We left the kitchen the way he and Ana had and found ourselves back in the foyer. Adrian proceeded straight ahead to another set of double pocket doors off the living room. He slid them open to reveal a library, its four walls lined with floor-to-ceiling bookshelves in rich mahogany. “I knew you’d like this. I don’t own nearly enough books to do it justice.” I gazed around in wide-eyed wonder, instantly in love with it.
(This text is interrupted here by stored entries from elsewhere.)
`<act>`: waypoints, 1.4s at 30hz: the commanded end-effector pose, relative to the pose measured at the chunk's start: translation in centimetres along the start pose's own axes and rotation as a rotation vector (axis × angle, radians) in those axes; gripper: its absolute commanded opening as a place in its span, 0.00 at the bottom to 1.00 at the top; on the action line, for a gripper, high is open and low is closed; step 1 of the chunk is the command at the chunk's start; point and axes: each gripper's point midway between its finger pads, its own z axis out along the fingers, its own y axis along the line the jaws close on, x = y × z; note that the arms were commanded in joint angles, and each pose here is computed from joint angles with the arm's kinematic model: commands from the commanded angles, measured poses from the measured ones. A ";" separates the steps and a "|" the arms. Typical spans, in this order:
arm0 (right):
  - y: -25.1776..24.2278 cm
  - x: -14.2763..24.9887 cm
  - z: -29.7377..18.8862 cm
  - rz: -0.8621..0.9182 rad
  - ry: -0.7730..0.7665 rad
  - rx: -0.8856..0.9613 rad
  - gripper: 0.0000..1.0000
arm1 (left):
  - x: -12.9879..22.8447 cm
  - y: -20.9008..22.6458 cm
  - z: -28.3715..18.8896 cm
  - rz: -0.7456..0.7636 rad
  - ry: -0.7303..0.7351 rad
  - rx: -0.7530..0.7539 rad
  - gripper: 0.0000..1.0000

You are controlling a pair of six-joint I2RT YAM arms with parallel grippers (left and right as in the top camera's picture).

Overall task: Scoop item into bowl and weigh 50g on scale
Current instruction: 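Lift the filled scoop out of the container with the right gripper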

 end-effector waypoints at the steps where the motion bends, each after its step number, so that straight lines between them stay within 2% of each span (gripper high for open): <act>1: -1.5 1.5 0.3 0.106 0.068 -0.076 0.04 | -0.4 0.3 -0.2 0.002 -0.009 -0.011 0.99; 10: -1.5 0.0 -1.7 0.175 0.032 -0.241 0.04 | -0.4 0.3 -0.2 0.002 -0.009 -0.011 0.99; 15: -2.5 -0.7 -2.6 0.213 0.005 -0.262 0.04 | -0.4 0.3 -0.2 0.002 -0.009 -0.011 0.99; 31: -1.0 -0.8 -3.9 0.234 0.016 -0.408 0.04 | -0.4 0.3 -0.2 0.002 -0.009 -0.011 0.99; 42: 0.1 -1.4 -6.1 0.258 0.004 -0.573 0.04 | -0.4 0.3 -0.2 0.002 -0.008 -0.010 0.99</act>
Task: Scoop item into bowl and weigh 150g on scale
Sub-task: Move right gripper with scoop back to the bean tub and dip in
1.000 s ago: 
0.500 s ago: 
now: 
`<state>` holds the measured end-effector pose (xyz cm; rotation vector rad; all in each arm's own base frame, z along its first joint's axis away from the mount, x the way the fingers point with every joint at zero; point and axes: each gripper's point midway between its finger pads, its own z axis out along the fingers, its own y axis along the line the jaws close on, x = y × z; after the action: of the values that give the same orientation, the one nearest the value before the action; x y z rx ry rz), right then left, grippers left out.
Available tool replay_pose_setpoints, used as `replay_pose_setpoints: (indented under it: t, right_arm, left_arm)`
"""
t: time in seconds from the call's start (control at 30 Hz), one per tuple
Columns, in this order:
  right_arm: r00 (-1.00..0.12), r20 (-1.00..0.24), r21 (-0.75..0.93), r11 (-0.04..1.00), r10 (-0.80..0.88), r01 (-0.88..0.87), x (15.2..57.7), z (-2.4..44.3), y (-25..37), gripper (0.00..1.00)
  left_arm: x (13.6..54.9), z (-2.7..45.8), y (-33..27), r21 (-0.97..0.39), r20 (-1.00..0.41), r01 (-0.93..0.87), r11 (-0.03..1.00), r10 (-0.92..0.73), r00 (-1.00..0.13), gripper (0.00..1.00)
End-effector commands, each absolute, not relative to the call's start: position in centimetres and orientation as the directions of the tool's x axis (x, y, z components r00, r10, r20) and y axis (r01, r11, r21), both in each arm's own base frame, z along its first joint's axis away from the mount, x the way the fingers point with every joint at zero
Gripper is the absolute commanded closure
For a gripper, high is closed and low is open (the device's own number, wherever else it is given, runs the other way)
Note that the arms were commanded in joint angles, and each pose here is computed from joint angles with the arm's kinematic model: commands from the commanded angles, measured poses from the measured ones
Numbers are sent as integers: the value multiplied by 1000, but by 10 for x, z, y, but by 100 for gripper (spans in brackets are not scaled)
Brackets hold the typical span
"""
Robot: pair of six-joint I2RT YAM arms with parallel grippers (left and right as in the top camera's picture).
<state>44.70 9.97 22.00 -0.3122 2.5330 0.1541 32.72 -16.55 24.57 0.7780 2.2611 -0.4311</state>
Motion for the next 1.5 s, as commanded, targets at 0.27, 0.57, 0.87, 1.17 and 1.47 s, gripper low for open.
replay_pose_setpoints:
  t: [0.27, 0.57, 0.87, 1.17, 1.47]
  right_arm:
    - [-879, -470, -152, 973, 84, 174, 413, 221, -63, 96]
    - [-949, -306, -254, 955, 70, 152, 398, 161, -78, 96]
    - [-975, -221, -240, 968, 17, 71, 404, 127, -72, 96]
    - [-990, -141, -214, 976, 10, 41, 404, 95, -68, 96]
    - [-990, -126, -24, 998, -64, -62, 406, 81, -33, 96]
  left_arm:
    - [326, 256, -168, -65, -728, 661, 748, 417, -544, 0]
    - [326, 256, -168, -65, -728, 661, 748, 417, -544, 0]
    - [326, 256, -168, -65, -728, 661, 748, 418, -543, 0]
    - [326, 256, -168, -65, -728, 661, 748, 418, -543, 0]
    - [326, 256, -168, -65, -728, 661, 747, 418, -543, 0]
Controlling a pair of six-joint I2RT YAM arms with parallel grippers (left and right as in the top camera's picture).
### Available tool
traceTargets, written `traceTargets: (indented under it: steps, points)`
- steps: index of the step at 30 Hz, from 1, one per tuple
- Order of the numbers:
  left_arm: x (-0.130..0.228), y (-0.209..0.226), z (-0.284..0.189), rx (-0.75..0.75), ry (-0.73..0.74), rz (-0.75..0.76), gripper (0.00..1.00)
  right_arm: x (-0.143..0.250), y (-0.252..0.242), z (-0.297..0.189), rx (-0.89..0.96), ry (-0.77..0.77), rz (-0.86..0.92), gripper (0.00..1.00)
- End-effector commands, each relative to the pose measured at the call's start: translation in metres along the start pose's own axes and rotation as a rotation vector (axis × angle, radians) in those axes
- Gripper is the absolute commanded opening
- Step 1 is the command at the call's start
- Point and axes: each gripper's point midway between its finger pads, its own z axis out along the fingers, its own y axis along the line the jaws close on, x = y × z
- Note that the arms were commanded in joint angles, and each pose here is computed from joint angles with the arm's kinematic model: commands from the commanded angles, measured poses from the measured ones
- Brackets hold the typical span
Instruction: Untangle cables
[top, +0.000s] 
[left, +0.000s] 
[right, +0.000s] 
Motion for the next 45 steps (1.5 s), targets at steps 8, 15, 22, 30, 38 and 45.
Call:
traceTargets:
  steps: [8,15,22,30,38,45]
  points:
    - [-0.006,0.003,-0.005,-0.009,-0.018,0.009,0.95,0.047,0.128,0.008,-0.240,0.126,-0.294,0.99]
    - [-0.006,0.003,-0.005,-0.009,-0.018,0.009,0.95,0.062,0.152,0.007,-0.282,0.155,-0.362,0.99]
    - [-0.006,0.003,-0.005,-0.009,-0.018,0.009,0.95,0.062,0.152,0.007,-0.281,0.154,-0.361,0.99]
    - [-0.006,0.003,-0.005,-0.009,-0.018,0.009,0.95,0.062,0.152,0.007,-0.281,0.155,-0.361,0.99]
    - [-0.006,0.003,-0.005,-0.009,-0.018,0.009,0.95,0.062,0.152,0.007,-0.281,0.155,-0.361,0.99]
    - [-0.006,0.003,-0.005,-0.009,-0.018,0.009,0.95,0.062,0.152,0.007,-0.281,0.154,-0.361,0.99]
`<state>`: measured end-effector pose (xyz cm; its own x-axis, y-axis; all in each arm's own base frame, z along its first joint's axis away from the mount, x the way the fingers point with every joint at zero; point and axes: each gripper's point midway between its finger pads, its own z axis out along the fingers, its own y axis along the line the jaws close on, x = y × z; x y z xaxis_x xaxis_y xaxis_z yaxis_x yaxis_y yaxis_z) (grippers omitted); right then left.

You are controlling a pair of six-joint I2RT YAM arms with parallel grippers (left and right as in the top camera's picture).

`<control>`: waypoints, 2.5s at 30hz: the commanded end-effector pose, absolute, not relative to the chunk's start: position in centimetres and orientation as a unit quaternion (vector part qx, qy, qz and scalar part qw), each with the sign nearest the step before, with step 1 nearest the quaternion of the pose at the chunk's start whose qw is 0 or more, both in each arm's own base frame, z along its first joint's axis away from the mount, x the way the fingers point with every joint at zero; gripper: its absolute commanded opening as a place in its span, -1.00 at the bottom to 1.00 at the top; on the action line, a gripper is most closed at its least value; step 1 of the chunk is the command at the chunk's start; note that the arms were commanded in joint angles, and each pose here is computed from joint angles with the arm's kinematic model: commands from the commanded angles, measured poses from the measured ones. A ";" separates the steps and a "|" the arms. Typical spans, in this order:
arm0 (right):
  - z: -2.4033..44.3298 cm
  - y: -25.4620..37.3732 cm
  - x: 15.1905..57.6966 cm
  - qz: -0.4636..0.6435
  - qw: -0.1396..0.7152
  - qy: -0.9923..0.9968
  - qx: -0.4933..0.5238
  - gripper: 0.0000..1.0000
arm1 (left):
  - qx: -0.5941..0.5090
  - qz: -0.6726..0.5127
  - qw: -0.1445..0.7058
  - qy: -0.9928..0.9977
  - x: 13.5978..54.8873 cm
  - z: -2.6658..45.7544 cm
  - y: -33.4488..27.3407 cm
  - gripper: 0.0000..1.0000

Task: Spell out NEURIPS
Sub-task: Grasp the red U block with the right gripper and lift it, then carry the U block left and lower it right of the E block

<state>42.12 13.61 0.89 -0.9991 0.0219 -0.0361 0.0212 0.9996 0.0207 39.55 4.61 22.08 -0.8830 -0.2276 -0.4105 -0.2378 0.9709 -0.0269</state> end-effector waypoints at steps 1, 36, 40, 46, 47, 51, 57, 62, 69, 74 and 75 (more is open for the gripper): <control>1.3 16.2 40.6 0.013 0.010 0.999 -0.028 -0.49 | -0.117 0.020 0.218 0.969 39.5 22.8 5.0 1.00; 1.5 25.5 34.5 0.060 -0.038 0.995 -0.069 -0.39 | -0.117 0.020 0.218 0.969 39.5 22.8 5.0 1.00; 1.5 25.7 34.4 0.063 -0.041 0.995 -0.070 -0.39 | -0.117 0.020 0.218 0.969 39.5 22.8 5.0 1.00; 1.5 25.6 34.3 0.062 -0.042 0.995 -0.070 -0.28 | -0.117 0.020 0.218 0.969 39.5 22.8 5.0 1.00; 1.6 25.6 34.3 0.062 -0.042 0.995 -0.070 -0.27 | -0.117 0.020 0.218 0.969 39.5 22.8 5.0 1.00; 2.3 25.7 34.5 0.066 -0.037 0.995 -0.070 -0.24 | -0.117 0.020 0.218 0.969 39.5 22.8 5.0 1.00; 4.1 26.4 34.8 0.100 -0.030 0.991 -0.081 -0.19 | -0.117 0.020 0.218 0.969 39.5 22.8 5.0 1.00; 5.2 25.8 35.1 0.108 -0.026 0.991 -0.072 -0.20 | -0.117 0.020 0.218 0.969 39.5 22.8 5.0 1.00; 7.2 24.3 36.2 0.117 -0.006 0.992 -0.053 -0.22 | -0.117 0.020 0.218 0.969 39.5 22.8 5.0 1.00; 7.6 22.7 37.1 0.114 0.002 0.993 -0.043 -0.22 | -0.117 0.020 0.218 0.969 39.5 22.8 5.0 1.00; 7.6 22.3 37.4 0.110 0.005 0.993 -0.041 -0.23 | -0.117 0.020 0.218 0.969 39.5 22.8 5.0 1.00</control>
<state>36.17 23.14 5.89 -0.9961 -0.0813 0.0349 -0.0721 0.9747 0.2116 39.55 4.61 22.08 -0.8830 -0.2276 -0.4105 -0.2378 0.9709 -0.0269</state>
There were brown leather couches beckoning invitingly and small brass table lamps like the ones found in the Main Reading Room of the New York Public Library.
“Curses, I forgot the coffee. Be right back.”
I made a beeline for the shelf nearest me. Rows of colorful spines with their thick fonts called out their siren’s songs. I ran my index finger along The Rolling Stone Illustrated History of Rock & Roll, volume two of The Complete Beatles, and several other coffee table–worthy music books until I came to Godforsaken: The Truth and Turbulent Times of Corroded Corpse by Alexander Floyd. Hmm. A librarian’s job is to thoroughly and objectively evaluate and validate printed matter, I reasoned, peeling it off the shelf and cracking the stiff binding.
Under the rigid social structure of pre-Thatcher-era Britain, Douglas Adrian Graves and Richard David Rottenberg had only a snowball’s chance in hell of ever crossing paths. The younger of two rough-and-tumble sons of divorced working-class parents, Digger (as he was christened early on by his friends “for my early fascination with the sandpit, not due to the wordplay on my surname”) spent his youth in state comprehensive schools and hanging out near the Portsmouth docks. Riff, by contrast, grew up sheltered in Hampstead, the only child of wealthy educated Jews. Art historians by profession, they would take their young son with them regularly to Stockholm, Paris, and New York. Private tutors had provided him with the bulk of his early education. But at thirteen, both lads found themselves enrolled in a newly established independent day school located in a stately home known as Ditcham Park. And so the snowball avalanched.
After divorcing the elder Douglas, Polly Graves remarried up; her new husband taught math at the elite public school, akin to a private prep school in the United States. She thought the secluded environs and smaller class size would be good for her teenage sons, who were slipping through the cracks of society under the not-so-watchful eye of their hard-drinking, hardworking motor mechanic father.
Dual sabbaticals for the Professors Rottenberg at NYU’s prestigious Institute of Fine Arts landed Riff under the care of his favorite aunt in Petersfield. His parents, keen on providing him with a proper British education, were impressed with nearby Bedales School, but his aunt Barbara, or “Bootsy,” as she was affectionately known, convinced them Ditcham Park would be a better fit. The two boys became thick as thieves there within the first week, with Riff turning Digger on to fantasy role-playing games like Dungeons & Dragons, and Digger in turn introducing Riff to a whole new religion: heavy metal. Second only to his wife, Simone, metal music became Riff’s lifelong love.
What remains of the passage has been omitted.